CCLC raised a number of issues, most notably that the plaintiffs’ complaint failed to state a claim. The court of appeals soundly rejected this argument, noting that the evidence supported the trial court’s findings and that by selling alcohol without a license, CCLC had violated not only Cañon City’s municipal ordinances but also Colorado state law. The court of appeals cited Walton’s statement that the club was being run “just for a blind to beat the town.”36 While acknowledging that the “decree of dissolution [of a corporation] bears the same relation to a corporation that a sentence of death bears to a natural person,”37 the court of appeals found the “corporate death penalty” warranted in this case, due to CCLC’s incorporation under false premises and violations of the law.
Aftermath
With the quo warranto decision, the anti-saloon forces had finally stripped CCLC of its corporate charter. Meanwhile, however, the defendants in the trespass case still owed damages and court costs—which had now grown to $3,600—for the raid on CCLC’s premises. After the court of appeals’ decision, congregants from several local churches held a fundraiser in January 1913 at the First Methodist Church in Cañon City. They raised about $2,500 to help pay the fines and costs.38
Four years after the court of appeals’ 1912 decisions, Colorado adopted statewide prohibition. Nationwide alcohol prohibition followed four years later and was not repealed until 1933.
Notes
1. “Ordinance 171,” Cañon City Clipper, p. 5, col. 3 (May 6, 1898).

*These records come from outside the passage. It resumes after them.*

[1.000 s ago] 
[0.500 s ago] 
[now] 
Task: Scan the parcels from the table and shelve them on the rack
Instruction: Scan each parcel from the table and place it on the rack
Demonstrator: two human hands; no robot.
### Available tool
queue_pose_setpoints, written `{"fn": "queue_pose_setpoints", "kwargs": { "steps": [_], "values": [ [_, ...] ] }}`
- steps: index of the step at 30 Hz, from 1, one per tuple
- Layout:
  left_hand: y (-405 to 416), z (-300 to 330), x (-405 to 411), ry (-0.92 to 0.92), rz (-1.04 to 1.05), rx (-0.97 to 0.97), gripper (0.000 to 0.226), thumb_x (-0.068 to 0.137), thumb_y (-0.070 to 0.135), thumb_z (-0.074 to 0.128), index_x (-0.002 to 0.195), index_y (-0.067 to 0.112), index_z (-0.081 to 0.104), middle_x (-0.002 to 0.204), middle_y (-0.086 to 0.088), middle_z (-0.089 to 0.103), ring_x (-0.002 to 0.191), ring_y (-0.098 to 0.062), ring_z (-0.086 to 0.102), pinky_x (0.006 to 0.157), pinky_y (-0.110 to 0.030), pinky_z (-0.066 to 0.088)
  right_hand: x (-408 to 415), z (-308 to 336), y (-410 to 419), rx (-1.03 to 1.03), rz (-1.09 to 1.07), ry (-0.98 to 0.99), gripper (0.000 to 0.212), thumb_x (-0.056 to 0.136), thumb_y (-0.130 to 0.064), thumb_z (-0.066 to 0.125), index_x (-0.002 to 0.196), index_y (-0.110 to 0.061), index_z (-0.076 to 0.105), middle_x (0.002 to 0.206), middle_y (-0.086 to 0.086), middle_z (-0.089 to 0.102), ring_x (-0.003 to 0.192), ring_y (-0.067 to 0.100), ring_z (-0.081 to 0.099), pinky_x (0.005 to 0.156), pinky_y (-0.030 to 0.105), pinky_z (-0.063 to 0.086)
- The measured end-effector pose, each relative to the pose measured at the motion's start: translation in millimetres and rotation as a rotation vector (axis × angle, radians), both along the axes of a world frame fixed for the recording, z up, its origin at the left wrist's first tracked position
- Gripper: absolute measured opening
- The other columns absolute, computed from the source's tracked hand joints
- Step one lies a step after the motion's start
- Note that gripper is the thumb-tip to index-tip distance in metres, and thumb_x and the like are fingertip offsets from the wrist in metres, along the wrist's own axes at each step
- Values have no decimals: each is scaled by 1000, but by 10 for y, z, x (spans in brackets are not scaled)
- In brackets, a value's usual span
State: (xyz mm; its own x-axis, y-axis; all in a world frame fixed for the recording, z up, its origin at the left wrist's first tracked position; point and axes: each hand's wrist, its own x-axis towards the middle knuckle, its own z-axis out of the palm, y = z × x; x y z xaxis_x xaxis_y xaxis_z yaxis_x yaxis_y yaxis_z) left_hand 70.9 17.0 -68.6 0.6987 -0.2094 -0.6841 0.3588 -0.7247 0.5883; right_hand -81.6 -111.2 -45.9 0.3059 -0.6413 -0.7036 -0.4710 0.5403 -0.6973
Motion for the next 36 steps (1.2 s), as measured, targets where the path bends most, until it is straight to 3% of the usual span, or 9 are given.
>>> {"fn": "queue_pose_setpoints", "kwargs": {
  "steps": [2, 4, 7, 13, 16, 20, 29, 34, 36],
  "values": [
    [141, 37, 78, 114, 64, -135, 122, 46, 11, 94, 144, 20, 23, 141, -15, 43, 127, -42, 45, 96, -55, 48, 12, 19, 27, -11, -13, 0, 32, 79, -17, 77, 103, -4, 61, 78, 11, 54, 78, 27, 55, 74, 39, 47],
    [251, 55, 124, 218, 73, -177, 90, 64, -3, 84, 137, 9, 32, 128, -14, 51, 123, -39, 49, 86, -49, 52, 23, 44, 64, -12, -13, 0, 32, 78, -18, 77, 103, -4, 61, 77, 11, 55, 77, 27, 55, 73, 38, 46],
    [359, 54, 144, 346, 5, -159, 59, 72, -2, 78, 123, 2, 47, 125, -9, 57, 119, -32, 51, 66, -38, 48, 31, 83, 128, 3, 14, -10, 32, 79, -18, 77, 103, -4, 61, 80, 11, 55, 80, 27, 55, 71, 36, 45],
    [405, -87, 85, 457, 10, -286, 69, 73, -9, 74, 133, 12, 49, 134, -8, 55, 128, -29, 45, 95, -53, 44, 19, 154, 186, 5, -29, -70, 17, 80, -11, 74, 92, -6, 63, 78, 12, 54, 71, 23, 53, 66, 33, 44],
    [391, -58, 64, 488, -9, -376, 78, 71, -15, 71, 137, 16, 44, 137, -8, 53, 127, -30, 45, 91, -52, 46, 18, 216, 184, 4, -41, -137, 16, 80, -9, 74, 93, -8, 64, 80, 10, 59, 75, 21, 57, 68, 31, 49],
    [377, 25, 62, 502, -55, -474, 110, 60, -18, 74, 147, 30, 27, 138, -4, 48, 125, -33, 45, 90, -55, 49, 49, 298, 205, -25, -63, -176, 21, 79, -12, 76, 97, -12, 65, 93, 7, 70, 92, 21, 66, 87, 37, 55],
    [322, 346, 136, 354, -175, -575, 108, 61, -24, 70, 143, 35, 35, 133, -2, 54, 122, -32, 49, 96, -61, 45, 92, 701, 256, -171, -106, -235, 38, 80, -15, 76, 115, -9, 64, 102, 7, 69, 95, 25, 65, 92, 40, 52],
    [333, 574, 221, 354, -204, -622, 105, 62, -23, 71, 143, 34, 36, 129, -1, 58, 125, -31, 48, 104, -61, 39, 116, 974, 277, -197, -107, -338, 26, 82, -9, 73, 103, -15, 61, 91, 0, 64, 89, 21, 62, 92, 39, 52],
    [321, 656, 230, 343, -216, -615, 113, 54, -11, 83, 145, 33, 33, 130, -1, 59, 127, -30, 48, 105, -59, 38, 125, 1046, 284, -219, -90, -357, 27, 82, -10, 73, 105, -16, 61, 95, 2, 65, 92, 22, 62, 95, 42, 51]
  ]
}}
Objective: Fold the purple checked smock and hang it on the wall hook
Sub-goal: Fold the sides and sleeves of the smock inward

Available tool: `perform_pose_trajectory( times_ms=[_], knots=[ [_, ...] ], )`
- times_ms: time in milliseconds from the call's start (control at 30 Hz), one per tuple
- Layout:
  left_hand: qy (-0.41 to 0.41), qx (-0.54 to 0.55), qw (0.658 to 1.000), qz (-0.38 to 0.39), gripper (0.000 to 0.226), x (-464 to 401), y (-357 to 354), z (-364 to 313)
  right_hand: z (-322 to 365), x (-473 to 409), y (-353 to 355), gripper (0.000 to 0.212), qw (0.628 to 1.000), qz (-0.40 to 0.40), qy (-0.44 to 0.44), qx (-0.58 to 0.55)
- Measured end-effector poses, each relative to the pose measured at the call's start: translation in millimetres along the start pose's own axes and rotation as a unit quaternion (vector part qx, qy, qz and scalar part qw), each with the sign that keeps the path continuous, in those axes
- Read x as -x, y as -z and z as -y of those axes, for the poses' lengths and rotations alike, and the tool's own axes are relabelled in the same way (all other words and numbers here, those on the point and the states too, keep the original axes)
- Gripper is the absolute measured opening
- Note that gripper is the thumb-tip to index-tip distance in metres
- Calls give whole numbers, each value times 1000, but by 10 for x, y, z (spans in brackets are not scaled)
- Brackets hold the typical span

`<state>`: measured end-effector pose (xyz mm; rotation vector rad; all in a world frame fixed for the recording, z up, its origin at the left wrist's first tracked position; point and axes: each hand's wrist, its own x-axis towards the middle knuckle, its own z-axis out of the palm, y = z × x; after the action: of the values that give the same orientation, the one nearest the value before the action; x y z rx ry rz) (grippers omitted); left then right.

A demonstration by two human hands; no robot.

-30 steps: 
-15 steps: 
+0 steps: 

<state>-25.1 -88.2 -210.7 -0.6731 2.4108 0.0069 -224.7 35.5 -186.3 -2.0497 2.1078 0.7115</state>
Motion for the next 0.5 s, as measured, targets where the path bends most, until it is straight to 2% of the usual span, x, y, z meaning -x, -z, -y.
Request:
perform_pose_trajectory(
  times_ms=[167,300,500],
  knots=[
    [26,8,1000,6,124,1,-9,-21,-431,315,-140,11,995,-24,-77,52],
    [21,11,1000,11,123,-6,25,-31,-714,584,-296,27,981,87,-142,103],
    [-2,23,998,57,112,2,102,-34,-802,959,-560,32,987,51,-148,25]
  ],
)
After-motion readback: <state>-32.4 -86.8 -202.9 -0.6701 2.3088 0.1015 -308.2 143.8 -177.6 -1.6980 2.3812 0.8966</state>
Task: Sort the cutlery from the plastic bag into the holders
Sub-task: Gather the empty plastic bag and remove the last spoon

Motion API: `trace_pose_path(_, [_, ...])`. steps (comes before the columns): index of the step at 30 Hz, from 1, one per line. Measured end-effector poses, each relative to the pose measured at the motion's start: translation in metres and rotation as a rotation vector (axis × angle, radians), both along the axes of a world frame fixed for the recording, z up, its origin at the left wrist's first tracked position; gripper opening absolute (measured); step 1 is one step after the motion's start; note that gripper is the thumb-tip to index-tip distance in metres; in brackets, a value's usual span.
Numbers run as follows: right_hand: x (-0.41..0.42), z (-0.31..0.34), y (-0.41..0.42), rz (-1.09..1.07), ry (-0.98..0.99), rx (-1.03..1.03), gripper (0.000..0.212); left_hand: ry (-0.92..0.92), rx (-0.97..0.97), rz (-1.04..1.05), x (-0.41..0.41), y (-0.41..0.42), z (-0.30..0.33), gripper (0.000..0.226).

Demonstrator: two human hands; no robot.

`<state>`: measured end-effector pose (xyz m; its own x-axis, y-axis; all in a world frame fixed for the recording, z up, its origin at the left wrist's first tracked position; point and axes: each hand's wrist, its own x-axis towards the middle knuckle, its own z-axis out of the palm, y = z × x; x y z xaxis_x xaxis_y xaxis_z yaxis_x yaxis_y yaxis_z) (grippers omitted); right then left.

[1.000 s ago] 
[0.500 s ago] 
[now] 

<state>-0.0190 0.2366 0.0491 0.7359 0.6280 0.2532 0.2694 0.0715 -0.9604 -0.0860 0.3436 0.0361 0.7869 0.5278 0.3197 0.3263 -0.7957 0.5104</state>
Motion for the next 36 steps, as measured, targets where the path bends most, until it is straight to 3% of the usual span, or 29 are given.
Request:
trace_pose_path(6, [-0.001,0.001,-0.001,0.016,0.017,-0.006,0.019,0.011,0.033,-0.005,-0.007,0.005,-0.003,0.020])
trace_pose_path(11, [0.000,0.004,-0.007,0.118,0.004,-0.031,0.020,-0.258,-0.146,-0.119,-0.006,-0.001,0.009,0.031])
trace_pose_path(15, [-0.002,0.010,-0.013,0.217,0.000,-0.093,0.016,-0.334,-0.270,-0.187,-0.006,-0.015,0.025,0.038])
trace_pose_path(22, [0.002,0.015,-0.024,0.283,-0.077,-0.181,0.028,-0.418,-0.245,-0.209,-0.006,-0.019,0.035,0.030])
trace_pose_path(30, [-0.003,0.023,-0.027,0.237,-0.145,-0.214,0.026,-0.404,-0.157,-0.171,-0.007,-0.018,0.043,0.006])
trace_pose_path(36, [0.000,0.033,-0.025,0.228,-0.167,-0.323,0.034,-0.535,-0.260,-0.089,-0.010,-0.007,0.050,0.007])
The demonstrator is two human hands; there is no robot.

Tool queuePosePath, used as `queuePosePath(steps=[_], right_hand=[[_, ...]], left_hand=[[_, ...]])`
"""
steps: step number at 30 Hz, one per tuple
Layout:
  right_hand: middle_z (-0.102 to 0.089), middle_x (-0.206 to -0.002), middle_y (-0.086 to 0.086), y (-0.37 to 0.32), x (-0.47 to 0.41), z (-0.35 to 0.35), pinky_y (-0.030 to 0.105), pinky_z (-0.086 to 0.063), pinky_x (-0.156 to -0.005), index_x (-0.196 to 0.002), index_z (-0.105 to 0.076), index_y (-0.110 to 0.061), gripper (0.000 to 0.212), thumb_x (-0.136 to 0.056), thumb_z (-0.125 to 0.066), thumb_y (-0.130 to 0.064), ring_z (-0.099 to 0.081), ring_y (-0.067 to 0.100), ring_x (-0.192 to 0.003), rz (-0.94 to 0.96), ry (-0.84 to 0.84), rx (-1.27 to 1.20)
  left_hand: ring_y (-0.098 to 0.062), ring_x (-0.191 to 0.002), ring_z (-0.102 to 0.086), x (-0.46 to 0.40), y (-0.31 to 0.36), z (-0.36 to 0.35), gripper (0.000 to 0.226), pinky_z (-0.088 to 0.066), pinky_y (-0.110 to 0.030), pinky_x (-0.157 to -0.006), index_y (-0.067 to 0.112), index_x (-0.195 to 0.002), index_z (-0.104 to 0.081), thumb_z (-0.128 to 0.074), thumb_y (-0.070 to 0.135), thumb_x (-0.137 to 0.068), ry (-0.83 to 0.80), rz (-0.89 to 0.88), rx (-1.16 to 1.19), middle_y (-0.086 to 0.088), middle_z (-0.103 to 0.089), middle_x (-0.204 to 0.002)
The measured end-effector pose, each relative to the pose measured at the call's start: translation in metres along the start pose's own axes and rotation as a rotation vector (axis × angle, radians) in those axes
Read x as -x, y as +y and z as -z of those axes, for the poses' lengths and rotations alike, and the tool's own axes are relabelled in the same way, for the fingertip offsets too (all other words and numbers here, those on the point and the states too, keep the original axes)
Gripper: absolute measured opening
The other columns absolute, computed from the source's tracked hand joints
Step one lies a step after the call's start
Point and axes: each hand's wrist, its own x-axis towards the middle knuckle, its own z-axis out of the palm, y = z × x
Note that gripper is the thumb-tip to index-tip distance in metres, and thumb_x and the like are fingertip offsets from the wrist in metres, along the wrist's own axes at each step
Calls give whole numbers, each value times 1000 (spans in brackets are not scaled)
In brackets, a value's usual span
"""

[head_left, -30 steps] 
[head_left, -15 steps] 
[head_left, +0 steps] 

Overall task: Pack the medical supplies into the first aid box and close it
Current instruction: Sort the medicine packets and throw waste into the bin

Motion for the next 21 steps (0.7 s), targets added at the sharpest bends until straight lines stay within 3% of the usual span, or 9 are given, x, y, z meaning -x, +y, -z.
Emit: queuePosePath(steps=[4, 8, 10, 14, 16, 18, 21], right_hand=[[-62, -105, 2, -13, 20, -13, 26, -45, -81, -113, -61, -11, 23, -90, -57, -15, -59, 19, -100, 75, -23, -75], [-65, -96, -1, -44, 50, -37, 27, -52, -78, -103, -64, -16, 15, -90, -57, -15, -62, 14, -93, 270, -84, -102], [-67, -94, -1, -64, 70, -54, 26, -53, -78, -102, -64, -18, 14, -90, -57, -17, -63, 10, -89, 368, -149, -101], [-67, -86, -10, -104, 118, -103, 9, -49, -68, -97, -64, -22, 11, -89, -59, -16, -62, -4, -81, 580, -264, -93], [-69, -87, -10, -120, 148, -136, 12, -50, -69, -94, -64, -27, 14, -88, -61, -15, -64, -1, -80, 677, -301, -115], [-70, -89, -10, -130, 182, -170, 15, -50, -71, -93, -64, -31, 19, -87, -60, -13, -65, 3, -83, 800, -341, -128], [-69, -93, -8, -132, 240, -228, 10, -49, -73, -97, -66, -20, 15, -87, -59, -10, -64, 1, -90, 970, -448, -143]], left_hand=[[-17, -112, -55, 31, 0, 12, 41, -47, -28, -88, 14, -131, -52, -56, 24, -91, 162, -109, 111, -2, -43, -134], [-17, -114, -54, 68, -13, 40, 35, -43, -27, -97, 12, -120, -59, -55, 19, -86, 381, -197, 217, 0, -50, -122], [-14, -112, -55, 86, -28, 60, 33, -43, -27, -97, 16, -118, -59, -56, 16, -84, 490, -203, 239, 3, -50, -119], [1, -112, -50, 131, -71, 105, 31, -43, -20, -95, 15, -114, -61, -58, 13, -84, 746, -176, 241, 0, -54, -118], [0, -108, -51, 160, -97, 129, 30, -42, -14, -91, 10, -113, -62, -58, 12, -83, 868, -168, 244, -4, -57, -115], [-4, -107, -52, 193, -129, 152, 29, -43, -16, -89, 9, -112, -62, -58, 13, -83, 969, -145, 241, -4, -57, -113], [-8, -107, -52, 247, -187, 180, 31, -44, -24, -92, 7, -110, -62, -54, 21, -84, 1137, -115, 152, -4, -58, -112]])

2. Walton v. City of Cañon City, 56 P. 671 (Colo. App. 1899).
3. Id. at 672.
4. Walton v. City of Cañon City, 59 P. 840 (Colo.App. 1900).
5. Id. at 841.
6. Id.
7. “Ordinance No. 14,” Cañon City Clipper, p. 4, col. 7 (Nov. 21, 1905).
8. “City Council Enforcing ‘Dry’ Town Ordinances,” Rocky Mountain News, p. 1, col. 8 (Dec. 10, 1905).
9. “Church People Appeal to Mayor,” Rocky Mountain News, p. 7, col. 3 (Aug. 21, 1906).
10. “Cañon City Liquor Club Alleges Discrimination,” Rocky Mountain News, p. 9, col. 2 (Aug. 3, 1906).
11. The facts here are drawn from Walton v. Cañon City, 88 P. 860 (Colo. 1907).
12. Id.
13. See, e.g., “Temperence People Go to Aid of the Raiders,” Daily Sentinel (Grand Junction), p. 1, col. 2 (Jan. 29, 1913).
14. “Temperance People Meet Defeat in Criminal Trial,” Rocky Mountain News, p. 2, col. 4 (July 11, 1906).
15. Manning v. Cañon City, 101 P. 978 (Colo. 1909).
16. Id. at 978.
17. Id. at 979.
18. Id. at 980 (internal quotation marks omitted).
19. Id. at 981 (internal quotation marks omitted).
20. Lloyd v. Cañon City, 103 P. 288 (Colo. 1909).
21. Id. at 288.
22. Id. at 289.
23. “Police Outdo Carrie Nation,” Rocky Mountain News, p. 1, col. 4 (July 2, 1906).
24. Id., p. 9, col. 2.
25. Id.
26. Id.
27. Houston v. Walton, 129 P. 263, 269 (Colo.App. 1912) (Scott, J., specially concurring).
28. Id.
29. Id. at 265.
30. Id. at 267.
31. Id.
32. Id. at 259 (Scott, J., specially concurring).
33. Id. at 270 (Cunningham, J., dissenting).
34. Cañon City Lab. Club v. People ex rel. Jamieson, 121 P. 120 (Colo.App. 1912).
35. Id. at 121.
36. Id. at 124 (internal quotation marks omitted).
37. Id.
38. See “Temperence People Go to Aid of the Raiders,” supra note 13.